= Anthony Seaton =

Anthony Seaton (born 1938) qualified in medicine from Cambridge University in 1962, and after training in Liverpool was appointed assistant professor of medicine at the University of West Virginia, USA in 1969. He became consulting chest physician at the University of Wales in 1971, and was named director of the Institute of Occupational Medicine at Edinburgh in 1978. Seaton became the head of the Department of Environmental and Occupational Medicine at the University of Aberdeen in 1988 and on retiring in 2003 became emeritus professor. He continues to write and teach and has active research interests in the causes of asthma and occupational illness.

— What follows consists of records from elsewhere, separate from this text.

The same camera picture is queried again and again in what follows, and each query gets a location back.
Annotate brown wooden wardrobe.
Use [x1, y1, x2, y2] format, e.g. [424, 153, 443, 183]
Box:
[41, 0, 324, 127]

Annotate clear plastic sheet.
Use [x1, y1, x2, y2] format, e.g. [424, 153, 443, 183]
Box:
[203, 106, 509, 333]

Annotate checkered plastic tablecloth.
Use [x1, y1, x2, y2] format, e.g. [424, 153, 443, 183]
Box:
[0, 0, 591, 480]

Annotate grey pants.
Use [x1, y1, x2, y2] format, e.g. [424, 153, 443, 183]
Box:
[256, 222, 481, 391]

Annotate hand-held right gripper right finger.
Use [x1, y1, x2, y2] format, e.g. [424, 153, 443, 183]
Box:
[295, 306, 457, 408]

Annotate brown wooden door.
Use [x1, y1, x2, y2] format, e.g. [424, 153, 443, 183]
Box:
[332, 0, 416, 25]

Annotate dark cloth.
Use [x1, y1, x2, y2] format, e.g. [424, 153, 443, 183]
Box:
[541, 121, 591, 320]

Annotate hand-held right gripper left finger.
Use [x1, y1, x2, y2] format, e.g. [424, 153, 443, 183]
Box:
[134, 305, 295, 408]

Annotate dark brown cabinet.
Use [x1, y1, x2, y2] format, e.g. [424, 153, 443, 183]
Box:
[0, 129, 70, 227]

Anthony Seaton is a co-author of numerous publications and books including: Practical Occupational Medicine, Occupational Lung Diseases and Crofton and Douglas's Respiratory Diseases. He has been president of the British Thoracic Society (1999-2000), was editor of Thorax (1977–82) and has served on Committee on Medical Effects of Air Pollution for the Department of Health, Industrial Injuries Advisory Council, Royal Society and Royal Academy of Energy Working Group on Nanoscience, NERC Research Advisory Committee on Human Health and Environment, and was chairman of the Expert Panel on Air Quality Standards from 1992 to 2002. He was appointed a Commander of the Order of the British Empire (CBE) in the 1998 New Year Honours, is a Fellow of the Academy of Medical Sciences and the Institute of Contemporary Scotland, and has an honorary DSc from Aberdeen University and the medal of the British Thoracic Society.

In 2018 he published Farewell King Coal: from industrial triumph to climatic disaster, an account of the history of coal and its involvement in causing air pollution and climate change.